Editorial: Silent Sam settlement dismissed, but still no victory

Three months after the UNC System announced it would transfer ownership of Silent Sam to The North Carolina Division Sons of Confederate Veterans Inc., the future of the monument is in question once more. 

On Wednesday, a judge dismissed the $2.5 million settlement between the UNC System Board of Governors and the SCV because the Confederate group did not have legal claim to the monument. The decision came after UNC students and faculty partnered with the Lawyers' Committee for Civil Rights Under Law in a motion to intervene with the settlement. 

Though we are grateful to the lawyers and plaintiffs for their work in making this happen, and that the judge chose to do the right thing, the Editorial Board recognizes that this is not a victory — it is simply an undoing of what should have never happened in the first place.

While in this instance we celebrate the legal outcome, we do not view this as evidence that the legal process always serves justice.
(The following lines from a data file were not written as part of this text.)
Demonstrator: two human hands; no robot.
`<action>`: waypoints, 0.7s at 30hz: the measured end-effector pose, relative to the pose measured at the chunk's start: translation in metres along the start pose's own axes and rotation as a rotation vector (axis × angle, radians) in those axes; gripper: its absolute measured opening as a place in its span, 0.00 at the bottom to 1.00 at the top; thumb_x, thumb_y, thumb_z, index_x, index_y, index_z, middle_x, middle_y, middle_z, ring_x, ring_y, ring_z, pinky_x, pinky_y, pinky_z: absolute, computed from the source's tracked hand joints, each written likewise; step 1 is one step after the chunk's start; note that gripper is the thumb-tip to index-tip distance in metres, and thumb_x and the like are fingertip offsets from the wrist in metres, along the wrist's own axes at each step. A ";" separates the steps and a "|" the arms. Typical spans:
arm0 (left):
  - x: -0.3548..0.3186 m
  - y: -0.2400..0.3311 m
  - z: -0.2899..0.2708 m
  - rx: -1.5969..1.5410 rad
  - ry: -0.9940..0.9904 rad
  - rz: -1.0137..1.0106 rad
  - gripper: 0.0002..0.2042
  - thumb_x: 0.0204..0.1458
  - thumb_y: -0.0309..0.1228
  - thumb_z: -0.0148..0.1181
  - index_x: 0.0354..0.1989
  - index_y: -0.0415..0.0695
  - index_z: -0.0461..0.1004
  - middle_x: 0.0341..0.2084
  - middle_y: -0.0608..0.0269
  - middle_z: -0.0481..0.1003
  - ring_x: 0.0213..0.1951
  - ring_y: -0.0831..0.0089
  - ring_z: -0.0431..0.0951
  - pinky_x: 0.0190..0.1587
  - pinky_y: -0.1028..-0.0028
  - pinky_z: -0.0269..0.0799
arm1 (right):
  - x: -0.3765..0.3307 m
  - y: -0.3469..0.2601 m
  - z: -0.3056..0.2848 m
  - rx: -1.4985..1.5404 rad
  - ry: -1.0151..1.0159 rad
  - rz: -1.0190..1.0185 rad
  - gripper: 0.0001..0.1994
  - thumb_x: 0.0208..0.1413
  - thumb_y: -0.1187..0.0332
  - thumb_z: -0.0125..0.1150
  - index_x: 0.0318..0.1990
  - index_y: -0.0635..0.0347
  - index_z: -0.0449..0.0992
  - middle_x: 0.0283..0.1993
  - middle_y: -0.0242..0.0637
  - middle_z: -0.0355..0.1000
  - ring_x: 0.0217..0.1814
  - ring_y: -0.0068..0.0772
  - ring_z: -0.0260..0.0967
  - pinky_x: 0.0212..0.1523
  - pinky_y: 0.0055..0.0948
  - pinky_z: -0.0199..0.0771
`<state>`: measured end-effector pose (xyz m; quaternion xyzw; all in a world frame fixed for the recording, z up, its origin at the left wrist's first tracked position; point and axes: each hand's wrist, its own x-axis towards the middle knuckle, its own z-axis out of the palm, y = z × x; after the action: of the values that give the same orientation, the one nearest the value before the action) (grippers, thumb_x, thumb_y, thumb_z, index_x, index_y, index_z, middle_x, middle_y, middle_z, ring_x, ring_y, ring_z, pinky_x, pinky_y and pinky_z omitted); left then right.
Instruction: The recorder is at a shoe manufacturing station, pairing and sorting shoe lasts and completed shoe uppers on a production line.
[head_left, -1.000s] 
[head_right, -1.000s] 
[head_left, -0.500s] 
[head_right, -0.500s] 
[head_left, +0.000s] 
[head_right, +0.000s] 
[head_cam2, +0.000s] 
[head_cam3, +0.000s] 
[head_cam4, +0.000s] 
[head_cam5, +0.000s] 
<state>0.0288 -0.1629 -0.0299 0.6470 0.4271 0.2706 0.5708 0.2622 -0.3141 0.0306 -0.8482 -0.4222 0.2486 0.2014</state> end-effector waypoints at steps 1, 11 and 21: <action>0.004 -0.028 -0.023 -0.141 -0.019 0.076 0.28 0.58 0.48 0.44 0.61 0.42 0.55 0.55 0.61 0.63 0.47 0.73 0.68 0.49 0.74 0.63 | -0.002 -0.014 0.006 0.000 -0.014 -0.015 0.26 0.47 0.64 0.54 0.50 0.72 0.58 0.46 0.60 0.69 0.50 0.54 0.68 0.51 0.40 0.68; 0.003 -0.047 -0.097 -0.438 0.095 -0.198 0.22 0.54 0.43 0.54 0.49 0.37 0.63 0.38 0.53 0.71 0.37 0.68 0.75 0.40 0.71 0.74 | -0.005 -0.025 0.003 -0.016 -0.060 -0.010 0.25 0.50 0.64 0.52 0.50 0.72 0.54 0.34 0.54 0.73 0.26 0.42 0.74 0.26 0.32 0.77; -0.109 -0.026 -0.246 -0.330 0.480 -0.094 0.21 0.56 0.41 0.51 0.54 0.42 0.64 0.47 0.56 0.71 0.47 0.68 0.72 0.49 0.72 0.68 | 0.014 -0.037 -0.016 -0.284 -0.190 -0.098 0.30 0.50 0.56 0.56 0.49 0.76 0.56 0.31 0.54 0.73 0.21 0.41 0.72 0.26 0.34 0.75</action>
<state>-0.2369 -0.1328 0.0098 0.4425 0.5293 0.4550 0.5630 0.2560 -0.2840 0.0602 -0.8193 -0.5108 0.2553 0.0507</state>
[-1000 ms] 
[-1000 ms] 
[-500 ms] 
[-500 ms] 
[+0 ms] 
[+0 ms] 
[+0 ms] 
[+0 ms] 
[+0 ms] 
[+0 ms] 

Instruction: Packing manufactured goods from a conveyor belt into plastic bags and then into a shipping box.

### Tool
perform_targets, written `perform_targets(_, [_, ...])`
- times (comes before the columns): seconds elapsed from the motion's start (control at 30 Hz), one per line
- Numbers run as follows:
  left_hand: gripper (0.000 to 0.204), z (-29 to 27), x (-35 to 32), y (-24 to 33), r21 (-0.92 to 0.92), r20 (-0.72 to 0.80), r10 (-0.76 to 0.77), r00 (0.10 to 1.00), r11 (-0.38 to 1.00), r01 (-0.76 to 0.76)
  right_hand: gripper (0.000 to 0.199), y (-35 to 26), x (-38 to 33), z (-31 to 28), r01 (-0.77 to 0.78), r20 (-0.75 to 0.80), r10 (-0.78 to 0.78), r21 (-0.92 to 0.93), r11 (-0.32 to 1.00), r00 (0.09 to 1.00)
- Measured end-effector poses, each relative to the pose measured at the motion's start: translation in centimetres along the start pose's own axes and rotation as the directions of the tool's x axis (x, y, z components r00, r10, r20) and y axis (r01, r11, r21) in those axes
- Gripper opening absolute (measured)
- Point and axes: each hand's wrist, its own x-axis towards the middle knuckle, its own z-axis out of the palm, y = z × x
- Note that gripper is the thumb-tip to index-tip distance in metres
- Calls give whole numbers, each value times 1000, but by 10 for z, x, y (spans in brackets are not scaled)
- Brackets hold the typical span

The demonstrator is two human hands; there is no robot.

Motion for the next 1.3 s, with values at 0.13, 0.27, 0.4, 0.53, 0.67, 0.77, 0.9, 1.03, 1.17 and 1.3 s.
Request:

The settlement was overturned due to a technicality related to contract law, not because it was morally wrong and irresponsible for the UNC System to give a Confederate group a $2.5 million trust and an additional $74,999.

Keep in mind, the courts are still being used to intimidate and discourage the activism which rid our campus of Silent Sam in the first place. In April, two activists were charged in the toppling of the statue and are still facing the consequences of that legal decision. And just last week, the Chatham County District Attorney filed new and redundant criminal charges against Maya Little — an hour after they were acquitted for charges filed by neo-Confederate activists — in order to coerce a plea bargain.

The settlement has been vacated, but the fight is not over. With the fate of Silent Sam still undetermined, the BOG must go back to the drawing board to make a decision about the monument’s future. Surely, the coming weeks and months will result in more emotional labor for those who have pressured the UNC System to pursue a just solution to the monument’s relocation.

It’s worth noting that the only solutions put forth by the University and the UNC System thus far have involved investing millions of dollars in the preservation and advancement of white supremacy, eroding any faith we once had in their ability to handle Silent Sam’s future in a morally and fiscally responsible way. 

These 'solutions' — including a proposal for a $5.3 million freestanding building on UNC’s campus as well as the BOG’s bogus settlement with the SCV — have been disgraceful and wholly disrespectful to marginalized students, who have suffered at the hands of this institution for far too long. 

Silent Sam isn’t just a statue. It never has been. It’s a symbol of institutional racism, of the University’s past and present disempowerment of Black students. And though the monument itself may be gone from our campus, the systemic injustices it stood for live on, entangled firmly in the embrace of the UNC System's administration.